■ **TASK BRIEF**: The answer is the exact run of lines in the listing below from the line containing "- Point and" up to and including the line containing "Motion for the", with pictures removed.

■ **DATA SHOWN**:
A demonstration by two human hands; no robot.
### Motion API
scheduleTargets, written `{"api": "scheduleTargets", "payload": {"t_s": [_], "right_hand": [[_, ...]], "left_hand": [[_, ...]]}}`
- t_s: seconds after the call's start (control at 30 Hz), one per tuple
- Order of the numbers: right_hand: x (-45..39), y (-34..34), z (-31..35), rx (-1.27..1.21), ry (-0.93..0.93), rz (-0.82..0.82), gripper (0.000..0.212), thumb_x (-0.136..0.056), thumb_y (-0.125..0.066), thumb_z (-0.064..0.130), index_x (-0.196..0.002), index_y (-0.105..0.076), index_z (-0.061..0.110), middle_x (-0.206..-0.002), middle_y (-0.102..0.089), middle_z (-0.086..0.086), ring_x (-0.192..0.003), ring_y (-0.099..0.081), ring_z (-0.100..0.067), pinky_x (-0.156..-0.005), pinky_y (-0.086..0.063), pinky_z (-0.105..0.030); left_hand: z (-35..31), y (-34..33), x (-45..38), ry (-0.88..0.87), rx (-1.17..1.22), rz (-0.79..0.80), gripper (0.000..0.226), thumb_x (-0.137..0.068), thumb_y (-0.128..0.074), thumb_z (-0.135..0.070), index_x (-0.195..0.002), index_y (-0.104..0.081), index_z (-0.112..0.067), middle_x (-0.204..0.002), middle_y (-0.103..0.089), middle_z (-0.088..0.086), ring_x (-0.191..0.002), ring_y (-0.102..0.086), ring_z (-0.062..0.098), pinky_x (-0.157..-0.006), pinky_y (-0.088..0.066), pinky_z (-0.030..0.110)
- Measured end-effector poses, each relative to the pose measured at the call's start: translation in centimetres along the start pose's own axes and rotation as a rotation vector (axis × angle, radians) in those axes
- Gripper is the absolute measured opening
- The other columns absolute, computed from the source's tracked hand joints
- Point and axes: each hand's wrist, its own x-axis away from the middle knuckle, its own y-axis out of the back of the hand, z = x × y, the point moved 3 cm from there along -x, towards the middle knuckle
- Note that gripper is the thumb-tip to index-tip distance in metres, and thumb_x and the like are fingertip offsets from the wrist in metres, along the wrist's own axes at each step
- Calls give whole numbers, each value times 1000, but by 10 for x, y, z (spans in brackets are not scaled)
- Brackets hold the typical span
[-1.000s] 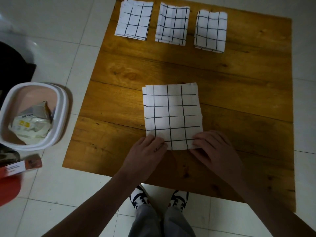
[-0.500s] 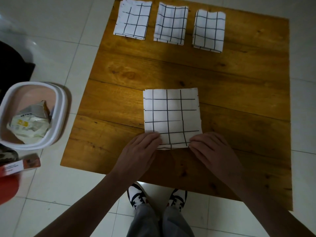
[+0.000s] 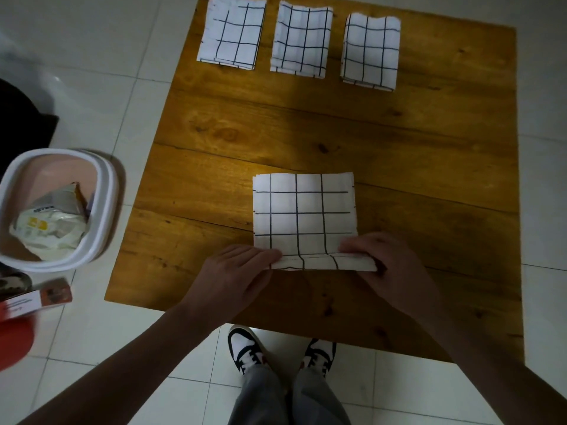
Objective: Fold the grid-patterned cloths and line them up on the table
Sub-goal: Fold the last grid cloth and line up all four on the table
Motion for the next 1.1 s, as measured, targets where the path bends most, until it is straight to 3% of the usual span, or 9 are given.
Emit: {"api": "scheduleTargets", "payload": {"t_s": [0.17, 0.27, 0.37, 0.5, 0.57, 0.7, 0.9, 1.0, 1.1], "right_hand": [[-1, -1, -3, 48, 18, -18, 30, -96, -59, 39, -120, -72, 27, -121, -59, 22, -118, -47, 10, -101, -38, -23], [3, -3, -6, 23, 29, 6, 33, -97, -56, 46, -119, -71, 26, -129, -64, 21, -129, -49, 10, -111, -41, -27], [5, -2, -4, -24, 10, -49, 33, -99, -58, 42, -119, -73, 20, -131, -67, 15, -131, -54, 3, -111, -45, -33], [3, 0, 1, -71, -38, -94, 26, -102, -62, 37, -120, -72, 20, -128, -67, 15, -130, -56, -2, -109, -43, -26], [0, 2, 5, -146, -144, -127, 23, -100, -62, 38, -118, -69, 25, -118, -64, 23, -116, -60, 4, -96, -47, -12], [-7, 2, 12, -275, -306, -199, 22, -98, -65, 30, -120, -61, 32, -104, -62, 28, -98, -60, 17, -77, -48, -4], [-23, -4, 16, -289, -411, -301, 10, -102, -61, 35, -112, -62, 34, -94, -68, 16, -89, -65, 2, -68, -55, -16], [-29, -7, 17, -307, -430, -336, 15, -103, -61, 33, -117, -62, 31, -101, -68, 19, -94, -65, 7, -73, -54, -11], [-36, -10, 17, -318, -450, -347, 23, -104, -59, 33, -124, -65, 22, -107, -68, 18, -99, -66, 7, -77, -56, -14]], "left_hand": [[11, -2, 1, 167, 7, 5, 38, -96, -62, -32, -130, -66, -16, -127, -69, 0, -119, -60, 13, -98, -52, 33], [21, -8, 2, 229, 42, 22, 33, -93, -68, -26, -126, -70, -18, -141, -61, -3, -135, -51, 15, -110, -46, 39], [24, -11, 4, 225, 44, 32, 29, -101, -56, -34, -119, -73, -18, -139, -63, -6, -134, -52, 13, -108, -48, 42], [21, -12, 3, 265, 22, -40, 33, -102, -51, -36, -115, -74, -15, -125, -71, -2, -124, -58, 15, -101, -49, 43], [19, -12, 2, 301, 17, -92, 28, -102, -52, -34, -111, -72, -16, -115, -73, -2, -117, -58, 16, -96, -46, 40], [17, -14, 0, 400, 58, -154, 16, -102, -53, -32, -100, -65, -21, -99, -65, -8, -99, -55, 12, -85, -48, 41], [5, -15, -12, 553, 122, -236, 14, -102, -57, -31, -101, -67, -21, -89, -49, -22, -85, -48, 5, -73, -50, 40], [3, -16, -15, 634, 138, -251, 7, -100, -64, -25, -101, -69, -21, -88, -45, -30, -82, -53, 10, -72, -52, 39], [5, -18, -15, 693, 140, -239, 18, -100, -57, -36, -102, -68, -23, -85, -56, -15, -78, -54, 9, -67, -51, 34]]}}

■ **ANSWER SECTION**:
- Point and axes: each hand's wrist, its own x-axis away from the middle knuckle, its own y-axis out of the back of the hand, z = x × y, the point moved 3 cm from there along -x, towards the middle knuckle
- Note that gripper is the thumb-tip to index-tip distance in metres, and thumb_x and the like are fingertip offsets from the wrist in metres, along the wrist's own axes at each step
- Calls give whole numbers, each value times 1000, but by 10 for x, y, z (spans in brackets are not scaled)
- Brackets hold the typical span
[-1.000s] 
[-0.500s] 
[+0.000s] 
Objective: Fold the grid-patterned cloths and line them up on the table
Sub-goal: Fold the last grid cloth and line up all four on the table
Motion for the next 1.1 s, as measured, targets where the path bends most, until it is straight to 3% of the usual span, or 9 are given.

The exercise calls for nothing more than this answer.